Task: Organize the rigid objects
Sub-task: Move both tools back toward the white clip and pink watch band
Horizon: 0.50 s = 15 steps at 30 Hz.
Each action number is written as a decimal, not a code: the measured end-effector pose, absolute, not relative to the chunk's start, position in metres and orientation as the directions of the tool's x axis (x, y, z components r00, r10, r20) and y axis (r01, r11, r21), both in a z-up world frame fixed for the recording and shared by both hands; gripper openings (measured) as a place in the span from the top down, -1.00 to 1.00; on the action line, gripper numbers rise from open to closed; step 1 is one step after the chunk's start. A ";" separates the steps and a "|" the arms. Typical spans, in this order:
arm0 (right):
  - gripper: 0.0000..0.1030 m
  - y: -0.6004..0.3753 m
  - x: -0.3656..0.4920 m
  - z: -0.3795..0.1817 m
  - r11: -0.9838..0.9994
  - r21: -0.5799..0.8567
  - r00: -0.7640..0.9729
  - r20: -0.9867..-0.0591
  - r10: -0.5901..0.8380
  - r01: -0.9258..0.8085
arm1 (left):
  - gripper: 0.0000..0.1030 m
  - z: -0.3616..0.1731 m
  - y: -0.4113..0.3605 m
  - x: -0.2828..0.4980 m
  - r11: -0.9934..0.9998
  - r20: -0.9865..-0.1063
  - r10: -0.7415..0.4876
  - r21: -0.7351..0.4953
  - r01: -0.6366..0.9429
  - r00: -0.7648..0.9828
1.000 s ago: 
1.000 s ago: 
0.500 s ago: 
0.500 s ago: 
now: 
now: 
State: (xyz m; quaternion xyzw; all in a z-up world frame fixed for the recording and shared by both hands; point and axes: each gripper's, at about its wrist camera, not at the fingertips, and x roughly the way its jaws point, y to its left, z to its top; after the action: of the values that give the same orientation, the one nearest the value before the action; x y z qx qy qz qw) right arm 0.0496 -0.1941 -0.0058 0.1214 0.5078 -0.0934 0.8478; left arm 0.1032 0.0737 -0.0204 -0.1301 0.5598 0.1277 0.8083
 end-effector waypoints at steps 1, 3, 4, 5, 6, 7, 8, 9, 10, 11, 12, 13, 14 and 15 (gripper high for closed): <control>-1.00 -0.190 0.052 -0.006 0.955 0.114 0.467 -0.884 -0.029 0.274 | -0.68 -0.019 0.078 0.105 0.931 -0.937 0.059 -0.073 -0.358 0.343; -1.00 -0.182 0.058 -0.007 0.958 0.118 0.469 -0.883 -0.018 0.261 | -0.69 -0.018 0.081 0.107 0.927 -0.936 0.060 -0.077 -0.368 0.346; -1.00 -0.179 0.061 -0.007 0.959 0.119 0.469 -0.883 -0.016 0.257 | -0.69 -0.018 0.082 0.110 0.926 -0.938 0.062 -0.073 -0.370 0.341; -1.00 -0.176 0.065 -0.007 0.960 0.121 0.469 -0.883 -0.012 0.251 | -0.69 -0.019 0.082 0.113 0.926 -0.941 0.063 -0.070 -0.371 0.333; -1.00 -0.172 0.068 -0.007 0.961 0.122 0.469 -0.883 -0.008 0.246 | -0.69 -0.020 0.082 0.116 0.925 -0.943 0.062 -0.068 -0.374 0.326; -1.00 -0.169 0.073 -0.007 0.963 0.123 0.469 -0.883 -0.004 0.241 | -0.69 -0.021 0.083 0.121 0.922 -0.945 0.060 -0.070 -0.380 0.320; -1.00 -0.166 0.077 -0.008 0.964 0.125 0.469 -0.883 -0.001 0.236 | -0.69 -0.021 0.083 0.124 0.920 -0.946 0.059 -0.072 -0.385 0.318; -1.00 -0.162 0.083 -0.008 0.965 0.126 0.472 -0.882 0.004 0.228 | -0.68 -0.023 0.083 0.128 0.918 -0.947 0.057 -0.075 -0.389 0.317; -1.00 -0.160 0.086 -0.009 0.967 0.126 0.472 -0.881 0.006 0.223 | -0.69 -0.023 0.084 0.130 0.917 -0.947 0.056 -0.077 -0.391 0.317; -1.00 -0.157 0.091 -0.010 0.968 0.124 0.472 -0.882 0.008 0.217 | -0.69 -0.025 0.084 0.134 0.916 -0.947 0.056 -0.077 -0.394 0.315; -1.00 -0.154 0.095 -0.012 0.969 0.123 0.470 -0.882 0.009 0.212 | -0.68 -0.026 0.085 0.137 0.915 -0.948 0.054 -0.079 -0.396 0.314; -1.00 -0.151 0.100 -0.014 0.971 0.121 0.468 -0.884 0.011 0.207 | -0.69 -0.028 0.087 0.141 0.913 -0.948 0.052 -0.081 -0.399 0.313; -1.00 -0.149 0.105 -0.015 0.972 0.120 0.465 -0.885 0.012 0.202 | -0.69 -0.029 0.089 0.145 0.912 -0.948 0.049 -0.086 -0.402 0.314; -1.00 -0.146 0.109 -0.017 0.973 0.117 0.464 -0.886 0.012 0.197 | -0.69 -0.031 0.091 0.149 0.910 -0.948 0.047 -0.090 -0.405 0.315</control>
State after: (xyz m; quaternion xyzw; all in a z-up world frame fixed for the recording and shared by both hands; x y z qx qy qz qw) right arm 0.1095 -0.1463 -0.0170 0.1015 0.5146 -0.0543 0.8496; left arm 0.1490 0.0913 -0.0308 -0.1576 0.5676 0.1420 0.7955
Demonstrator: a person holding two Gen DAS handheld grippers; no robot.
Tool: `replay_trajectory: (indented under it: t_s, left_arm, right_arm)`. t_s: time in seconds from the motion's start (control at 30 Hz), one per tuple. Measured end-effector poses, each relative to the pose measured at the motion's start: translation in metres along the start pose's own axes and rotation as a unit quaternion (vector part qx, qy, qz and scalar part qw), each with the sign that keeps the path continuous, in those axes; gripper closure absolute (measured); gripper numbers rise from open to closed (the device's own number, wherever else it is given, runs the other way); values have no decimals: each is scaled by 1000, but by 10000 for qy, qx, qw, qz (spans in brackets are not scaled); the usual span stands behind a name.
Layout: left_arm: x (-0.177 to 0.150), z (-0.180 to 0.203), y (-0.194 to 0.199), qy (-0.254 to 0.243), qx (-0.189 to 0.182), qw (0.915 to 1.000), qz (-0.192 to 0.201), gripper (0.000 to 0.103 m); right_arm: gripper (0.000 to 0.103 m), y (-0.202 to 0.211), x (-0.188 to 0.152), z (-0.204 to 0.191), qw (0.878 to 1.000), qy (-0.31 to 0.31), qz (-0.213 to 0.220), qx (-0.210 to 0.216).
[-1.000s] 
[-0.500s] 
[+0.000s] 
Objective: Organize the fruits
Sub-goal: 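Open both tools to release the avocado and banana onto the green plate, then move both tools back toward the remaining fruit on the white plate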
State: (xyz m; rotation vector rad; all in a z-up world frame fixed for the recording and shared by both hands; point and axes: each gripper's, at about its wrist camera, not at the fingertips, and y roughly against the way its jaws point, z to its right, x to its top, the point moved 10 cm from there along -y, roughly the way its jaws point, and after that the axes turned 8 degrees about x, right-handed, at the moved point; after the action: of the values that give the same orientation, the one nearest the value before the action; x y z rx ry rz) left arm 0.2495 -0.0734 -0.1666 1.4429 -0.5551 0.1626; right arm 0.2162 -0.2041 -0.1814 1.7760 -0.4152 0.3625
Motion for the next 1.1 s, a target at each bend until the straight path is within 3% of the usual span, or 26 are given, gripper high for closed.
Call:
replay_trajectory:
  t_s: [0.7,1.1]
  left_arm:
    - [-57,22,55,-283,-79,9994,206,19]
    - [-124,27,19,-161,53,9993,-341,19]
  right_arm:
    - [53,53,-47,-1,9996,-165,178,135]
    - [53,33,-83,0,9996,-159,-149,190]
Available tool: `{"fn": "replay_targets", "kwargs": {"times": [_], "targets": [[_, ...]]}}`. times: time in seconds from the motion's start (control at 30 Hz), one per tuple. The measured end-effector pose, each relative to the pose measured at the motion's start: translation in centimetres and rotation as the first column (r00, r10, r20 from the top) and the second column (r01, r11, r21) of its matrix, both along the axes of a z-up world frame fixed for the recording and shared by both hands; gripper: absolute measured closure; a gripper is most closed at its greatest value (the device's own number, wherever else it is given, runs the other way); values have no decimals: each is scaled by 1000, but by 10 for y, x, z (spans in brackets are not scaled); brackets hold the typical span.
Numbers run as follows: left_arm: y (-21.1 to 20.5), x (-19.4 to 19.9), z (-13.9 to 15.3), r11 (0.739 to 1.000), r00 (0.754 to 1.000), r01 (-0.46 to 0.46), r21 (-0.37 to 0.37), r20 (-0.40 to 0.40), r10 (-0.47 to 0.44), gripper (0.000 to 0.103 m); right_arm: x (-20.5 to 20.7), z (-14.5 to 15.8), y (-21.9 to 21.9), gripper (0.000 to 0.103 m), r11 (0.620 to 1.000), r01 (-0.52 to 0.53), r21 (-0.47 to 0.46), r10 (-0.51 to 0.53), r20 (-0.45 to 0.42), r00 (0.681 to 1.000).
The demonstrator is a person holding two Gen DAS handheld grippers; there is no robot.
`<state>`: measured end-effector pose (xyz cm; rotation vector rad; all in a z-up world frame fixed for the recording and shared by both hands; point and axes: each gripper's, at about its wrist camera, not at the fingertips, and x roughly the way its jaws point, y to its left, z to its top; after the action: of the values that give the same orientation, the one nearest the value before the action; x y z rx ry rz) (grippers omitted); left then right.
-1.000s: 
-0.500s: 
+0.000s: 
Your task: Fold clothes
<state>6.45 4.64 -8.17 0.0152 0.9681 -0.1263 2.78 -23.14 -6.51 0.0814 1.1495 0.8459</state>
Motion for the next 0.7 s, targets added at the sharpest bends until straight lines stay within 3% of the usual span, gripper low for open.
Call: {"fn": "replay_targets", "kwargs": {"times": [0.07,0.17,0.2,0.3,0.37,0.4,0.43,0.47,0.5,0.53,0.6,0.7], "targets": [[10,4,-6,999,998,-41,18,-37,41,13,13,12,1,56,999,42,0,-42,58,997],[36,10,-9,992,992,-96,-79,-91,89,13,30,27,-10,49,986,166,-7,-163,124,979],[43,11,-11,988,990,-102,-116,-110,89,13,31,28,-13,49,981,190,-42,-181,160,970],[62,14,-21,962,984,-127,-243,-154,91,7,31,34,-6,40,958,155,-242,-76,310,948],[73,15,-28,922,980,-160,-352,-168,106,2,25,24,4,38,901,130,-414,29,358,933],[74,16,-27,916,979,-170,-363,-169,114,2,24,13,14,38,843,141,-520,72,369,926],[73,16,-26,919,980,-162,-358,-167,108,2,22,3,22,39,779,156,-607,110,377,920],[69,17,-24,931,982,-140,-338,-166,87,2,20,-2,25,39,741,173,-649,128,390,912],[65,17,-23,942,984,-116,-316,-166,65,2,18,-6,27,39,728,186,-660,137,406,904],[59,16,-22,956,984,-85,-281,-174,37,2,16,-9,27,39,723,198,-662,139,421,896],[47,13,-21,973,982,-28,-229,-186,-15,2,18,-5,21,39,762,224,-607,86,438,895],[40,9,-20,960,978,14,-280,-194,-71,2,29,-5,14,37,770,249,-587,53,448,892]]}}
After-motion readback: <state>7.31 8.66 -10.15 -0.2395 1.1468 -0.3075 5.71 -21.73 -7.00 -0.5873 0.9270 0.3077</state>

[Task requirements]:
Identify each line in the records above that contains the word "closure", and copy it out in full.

[Solution to this problem]:
Tool: `replay_trajectory: (indented under it: t_s, left_arm, right_arm)`. t_s: time in seconds from the motion's start (control at 30 Hz), one per tuple. Measured end-effector poses, each relative to the pose measured at the motion's start: translation in metres along the start pose's own axes and rotation as a unit quaternion (vector part qx, qy, qz and scalar part qw), each with the sign that keeps the path continuous, in those axes; gripper closure absolute (measured); gripper numbers rise from open to closed (the device's own number, wherever else it is given, runs the other way); values have no decimals: each is scaled by 1000, but by 10000 for qy, qx, qw, qz (spans in brackets are not scaled); the usual span stands behind a name.
Available tool: `{"fn": "replay_targets", "kwargs": {"times": [_], "targets": [[_, ...]]}}`. times: time in seconds from the motion's start (control at 30 Hz), one per tuple. The measured end-effector pose, each relative to the pose measured at the motion's start: translation in centimetres and rotation as the first column (r00, r10, r20 from the top) and the second column (r01, r11, r21) of its matrix, both along the axes of a z-up world frame fixed for the recording and shared by both hands; gripper: absolute measured closure; a gripper is most closed at its greatest value (the device's own number, wherever else it is given, runs the other way); values have no decimals: each is scaled by 1000, but by 10 for y, x, z (spans in brackets are not scaled); brackets hold the typical span.

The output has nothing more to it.